> THE PROBLEM: Ignoring every picture, transcribe the data in full as it stands.

> PROVIDED MATERIAL:
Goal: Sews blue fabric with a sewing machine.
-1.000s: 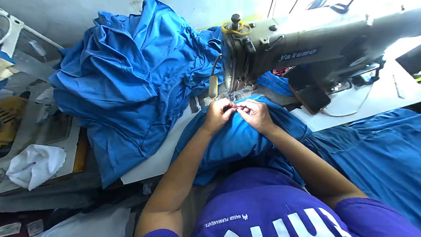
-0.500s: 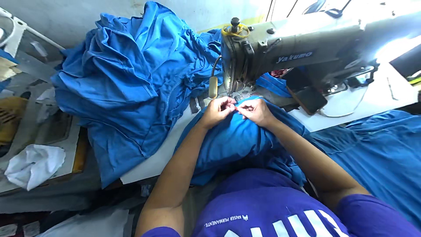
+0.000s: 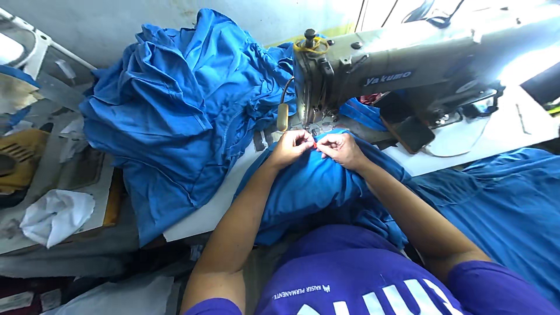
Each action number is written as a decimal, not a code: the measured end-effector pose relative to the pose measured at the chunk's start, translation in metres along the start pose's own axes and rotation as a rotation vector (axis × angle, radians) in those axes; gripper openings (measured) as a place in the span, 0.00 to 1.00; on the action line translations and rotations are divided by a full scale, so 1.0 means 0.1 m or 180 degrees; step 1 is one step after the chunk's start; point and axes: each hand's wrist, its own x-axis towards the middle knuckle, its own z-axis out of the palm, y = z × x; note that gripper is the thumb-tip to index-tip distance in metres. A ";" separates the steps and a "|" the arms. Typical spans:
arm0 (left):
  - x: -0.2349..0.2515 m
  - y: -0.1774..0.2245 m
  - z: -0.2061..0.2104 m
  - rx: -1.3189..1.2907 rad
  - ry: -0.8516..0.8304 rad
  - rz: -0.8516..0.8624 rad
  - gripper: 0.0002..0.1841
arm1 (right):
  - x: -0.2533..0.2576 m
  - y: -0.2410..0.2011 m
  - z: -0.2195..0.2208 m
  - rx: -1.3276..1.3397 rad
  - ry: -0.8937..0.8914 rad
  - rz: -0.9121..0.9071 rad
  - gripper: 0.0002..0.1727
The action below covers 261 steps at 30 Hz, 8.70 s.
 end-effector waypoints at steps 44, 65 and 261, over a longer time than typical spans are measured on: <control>0.18 0.57 0.44 0.2612 -0.0068 -0.0991 0.10 | -0.29 0.01 -0.17 -0.2665 -0.0395 -0.1221 0.25; -0.39 0.19 0.60 0.2813 0.0271 0.0624 0.18 | -0.30 0.02 -0.20 -0.2638 -0.0548 -0.1123 0.32; -0.25 -0.01 0.15 0.2982 0.0298 0.0693 0.24 | -1.03 0.26 -1.82 -0.3198 0.2014 0.0918 0.45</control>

> FINISHED EXERCISE:
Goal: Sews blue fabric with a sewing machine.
-1.000s: 
-0.500s: 
+0.000s: 
Each action number is written as a decimal, not a code: the measured end-effector pose relative to the pose measured at the chunk's start, translation in metres along the start pose's own axes and rotation as a rotation vector (axis × angle, radians) in those axes; gripper openings (measured) as a place in the span, 0.00 to 1.00; on the action line translations and rotations are divided by a full scale, so 1.0 means 0.1 m or 180 degrees; step 1 is one step after the chunk's start; point and axes: each hand's wrist, its own x-axis towards the middle knuckle, its own z-axis out of the palm, y = z × x; note that gripper is the thumb-tip to index-tip distance in metres. A ";" separates the steps and a "|" the arms. Typical spans:
arm0 (left):
  - x: -0.2349..0.2515 m
  - y: -0.1774..0.2245 m
  - z: -0.2061..0.2104 m
  - rx: -1.3189..1.2907 rad
  - ry: -0.8516..0.8304 rad
  - rz: -0.8516..0.8624 rad
  - gripper: 0.0002..0.1841
arm1 (right):
  - x: -0.2533..0.2576 m
  - y: -0.2410..0.2011 m
  - z: -0.2195..0.2208 m
  - rx: -1.3276..1.3397 rad
  - ry: -0.8937..0.8914 rad
  - rz: -0.9121..0.9071 rad
  - gripper: 0.0002..0.1727
The action below covers 261 steps at 30 Hz, 8.70 s.
 end-effector waypoints at steps 44, 65 and 261, over a longer time than typical spans are measured on: <control>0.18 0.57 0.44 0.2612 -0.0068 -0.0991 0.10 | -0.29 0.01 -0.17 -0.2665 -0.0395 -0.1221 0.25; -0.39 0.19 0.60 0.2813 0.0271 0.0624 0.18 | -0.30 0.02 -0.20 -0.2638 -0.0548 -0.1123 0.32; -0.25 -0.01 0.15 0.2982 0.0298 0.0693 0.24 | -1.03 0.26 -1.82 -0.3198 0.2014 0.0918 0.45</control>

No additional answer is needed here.